**Task description**
Whenever the word "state" appears in a line of the listing, copy that line.

**Source material**
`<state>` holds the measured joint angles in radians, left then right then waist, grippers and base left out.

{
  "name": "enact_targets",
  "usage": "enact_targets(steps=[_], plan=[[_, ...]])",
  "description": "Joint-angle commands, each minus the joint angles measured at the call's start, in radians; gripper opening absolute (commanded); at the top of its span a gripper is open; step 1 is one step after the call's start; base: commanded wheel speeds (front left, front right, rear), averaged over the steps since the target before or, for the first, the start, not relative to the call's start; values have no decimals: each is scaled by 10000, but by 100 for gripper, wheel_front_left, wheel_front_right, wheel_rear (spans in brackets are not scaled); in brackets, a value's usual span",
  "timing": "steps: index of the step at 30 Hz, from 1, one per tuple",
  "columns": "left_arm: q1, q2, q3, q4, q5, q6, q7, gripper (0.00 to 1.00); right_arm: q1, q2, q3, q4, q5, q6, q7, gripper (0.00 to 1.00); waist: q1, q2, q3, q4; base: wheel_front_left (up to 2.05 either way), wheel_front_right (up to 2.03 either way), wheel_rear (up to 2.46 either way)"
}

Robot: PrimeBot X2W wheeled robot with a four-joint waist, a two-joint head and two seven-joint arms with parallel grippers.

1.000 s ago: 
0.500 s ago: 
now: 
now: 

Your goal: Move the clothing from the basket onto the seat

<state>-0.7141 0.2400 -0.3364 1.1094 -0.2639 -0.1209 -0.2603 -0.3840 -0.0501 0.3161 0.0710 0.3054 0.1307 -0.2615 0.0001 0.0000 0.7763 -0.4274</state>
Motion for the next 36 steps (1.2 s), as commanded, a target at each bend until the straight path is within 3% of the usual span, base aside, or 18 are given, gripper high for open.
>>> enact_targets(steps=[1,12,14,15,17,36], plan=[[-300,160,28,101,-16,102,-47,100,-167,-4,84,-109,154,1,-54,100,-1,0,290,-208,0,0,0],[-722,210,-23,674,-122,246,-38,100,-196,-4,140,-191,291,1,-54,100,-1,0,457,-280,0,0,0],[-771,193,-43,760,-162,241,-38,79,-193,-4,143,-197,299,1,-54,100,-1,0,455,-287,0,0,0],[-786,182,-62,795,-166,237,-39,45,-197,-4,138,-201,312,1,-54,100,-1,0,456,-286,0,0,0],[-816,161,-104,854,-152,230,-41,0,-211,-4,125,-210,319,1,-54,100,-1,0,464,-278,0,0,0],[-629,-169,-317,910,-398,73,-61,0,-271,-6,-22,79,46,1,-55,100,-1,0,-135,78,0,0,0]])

**The completed task**
`<state>` holds the measured joint angles in radians, left then right then waist, grippers and base left out.
<state>-0.7141 0.2400 -0.3364 1.1094 -0.2639 -0.1209 -0.2603 -0.3840 -0.0501 0.3161 0.0710 0.3054 0.1307 -0.2615 0.0001 0.0000 0.7763 -0.4274</state>

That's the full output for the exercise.